Image: EOG rig from EOG Resources

Investment Thesis

The Houston-based EOG Resources (NYSE:EOG) is one of the top-tier U.S. shale players that I regularly cover on Seeking Alpha. The company was spun out from Enron in 1999.

I like EOG because of its pragmatic management that has followed a rigorous strategy over the years that resulted in steady growth and a remarkable accomplishment.

EOG Resources offers a rock-solid balance sheet with substantial growth potential. It makes the stock an excellent long-term candidate, especially after the massive correction that the oil sector suffered last week.

This oil company is another perfect example of my basic strategy attached to the entire oil sector. The investment thesis is quite simple.

First, you identify a reliable company with a solid track record producing excellent cash flow, in which you are confident to invest and accumulate for the long term.

A company with a good dividend yield is even better, and the company is progressing in this domain.
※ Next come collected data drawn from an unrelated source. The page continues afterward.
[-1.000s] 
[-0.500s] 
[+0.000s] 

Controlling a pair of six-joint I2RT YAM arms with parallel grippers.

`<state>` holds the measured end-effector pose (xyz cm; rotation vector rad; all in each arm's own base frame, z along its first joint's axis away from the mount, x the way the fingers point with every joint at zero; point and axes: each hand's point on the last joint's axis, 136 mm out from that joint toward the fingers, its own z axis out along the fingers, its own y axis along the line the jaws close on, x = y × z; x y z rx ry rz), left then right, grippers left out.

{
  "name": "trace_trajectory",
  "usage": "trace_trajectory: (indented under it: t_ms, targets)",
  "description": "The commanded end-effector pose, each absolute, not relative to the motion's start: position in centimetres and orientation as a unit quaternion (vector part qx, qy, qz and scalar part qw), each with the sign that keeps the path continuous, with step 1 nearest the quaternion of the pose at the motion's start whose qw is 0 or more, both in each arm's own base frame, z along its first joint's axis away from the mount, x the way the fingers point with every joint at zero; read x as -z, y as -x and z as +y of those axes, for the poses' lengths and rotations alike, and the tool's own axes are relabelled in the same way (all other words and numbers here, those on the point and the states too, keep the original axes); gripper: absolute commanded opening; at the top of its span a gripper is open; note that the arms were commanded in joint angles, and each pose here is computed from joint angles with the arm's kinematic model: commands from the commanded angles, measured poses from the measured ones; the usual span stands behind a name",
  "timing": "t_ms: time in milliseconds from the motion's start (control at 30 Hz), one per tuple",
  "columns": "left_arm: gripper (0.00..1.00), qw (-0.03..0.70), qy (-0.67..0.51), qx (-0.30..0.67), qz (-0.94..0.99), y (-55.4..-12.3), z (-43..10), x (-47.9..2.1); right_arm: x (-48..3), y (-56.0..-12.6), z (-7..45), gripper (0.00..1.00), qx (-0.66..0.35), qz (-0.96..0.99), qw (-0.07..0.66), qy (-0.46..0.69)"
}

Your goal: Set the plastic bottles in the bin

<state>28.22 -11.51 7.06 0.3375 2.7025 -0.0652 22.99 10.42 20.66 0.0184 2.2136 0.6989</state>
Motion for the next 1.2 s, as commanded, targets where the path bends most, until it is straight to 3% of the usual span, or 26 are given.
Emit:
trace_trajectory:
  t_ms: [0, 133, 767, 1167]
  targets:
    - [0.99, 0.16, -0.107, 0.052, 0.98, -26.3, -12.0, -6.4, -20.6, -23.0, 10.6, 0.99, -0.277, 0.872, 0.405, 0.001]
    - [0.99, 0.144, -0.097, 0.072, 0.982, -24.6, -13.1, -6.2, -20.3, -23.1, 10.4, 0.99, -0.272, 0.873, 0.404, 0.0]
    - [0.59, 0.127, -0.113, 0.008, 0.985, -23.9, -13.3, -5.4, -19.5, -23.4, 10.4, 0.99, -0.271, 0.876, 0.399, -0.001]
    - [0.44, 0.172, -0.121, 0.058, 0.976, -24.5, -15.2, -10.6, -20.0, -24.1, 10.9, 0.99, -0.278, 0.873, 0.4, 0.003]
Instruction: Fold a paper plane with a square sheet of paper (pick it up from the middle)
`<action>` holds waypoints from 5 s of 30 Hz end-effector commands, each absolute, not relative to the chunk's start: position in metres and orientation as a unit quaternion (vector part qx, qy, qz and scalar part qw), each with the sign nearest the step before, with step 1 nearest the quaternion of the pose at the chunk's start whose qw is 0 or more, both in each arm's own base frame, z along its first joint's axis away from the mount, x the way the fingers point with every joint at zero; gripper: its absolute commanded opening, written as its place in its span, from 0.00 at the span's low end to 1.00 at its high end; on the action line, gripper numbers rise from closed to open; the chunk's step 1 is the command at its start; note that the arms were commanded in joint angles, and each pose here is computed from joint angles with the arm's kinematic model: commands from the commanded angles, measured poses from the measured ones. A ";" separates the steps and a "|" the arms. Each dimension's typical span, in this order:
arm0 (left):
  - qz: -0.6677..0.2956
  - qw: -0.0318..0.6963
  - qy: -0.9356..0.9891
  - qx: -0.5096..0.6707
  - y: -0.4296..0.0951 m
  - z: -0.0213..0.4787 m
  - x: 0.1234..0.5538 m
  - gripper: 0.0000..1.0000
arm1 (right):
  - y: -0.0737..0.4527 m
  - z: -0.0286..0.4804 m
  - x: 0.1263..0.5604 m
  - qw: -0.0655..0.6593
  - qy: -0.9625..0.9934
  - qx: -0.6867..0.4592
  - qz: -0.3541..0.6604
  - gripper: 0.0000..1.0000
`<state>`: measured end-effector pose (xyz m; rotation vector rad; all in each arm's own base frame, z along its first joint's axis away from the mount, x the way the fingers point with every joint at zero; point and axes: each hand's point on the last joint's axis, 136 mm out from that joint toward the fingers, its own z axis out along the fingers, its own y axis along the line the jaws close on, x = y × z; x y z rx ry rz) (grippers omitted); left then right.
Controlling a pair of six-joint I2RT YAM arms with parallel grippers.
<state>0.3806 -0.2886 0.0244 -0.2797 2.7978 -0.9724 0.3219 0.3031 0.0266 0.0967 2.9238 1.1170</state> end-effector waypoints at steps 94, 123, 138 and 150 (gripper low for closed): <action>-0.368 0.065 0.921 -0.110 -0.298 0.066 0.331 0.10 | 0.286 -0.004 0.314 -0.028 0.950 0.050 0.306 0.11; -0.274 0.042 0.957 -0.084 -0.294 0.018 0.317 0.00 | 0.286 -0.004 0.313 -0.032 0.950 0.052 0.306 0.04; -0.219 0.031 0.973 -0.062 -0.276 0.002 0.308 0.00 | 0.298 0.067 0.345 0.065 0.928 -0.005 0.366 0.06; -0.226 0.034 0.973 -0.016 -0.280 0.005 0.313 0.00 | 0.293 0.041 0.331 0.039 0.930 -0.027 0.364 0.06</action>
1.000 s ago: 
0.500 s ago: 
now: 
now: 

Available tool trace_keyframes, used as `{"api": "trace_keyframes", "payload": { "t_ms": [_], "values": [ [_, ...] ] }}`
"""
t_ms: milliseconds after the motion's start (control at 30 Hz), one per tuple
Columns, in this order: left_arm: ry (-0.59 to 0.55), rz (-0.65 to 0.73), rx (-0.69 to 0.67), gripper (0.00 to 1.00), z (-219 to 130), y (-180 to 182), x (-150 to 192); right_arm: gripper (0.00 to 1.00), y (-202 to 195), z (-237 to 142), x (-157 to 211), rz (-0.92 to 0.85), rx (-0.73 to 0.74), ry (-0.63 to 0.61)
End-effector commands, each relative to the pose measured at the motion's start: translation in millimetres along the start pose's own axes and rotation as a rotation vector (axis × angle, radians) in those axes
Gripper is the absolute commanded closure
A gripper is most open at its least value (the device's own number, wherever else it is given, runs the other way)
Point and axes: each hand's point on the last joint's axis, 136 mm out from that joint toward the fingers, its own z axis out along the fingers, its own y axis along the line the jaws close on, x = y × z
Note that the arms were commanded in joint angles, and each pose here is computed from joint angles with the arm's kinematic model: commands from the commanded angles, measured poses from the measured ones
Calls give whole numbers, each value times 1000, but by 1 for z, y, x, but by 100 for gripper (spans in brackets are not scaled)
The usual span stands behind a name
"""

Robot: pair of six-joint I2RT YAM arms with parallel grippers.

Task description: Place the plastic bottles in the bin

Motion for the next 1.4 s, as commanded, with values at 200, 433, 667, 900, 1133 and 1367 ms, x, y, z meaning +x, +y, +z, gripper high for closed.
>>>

EOG Resources is paying a lower dividend yield compared to one of its direct competitor Occidental Petroleum (OXY), but seems reasonable and fits what the company can afford to pay. In contrast, OXY is paying a dividend, which is well over what its free cash flow is generating and is likely to cut soon.

Second, you have to be willing to trade about 30% to 40% of your position by using short-term volatility. It is an essential part of the strategy and will provide you with better control of your investment. Furthermore, it will help reduce the loss due to the risk of being caught in a massive correction.

The chart below is showing a 20% differential between EOG and OXY, mostly attributable to the ill-timed Anadarko acquisition.

What makes EOG a good business?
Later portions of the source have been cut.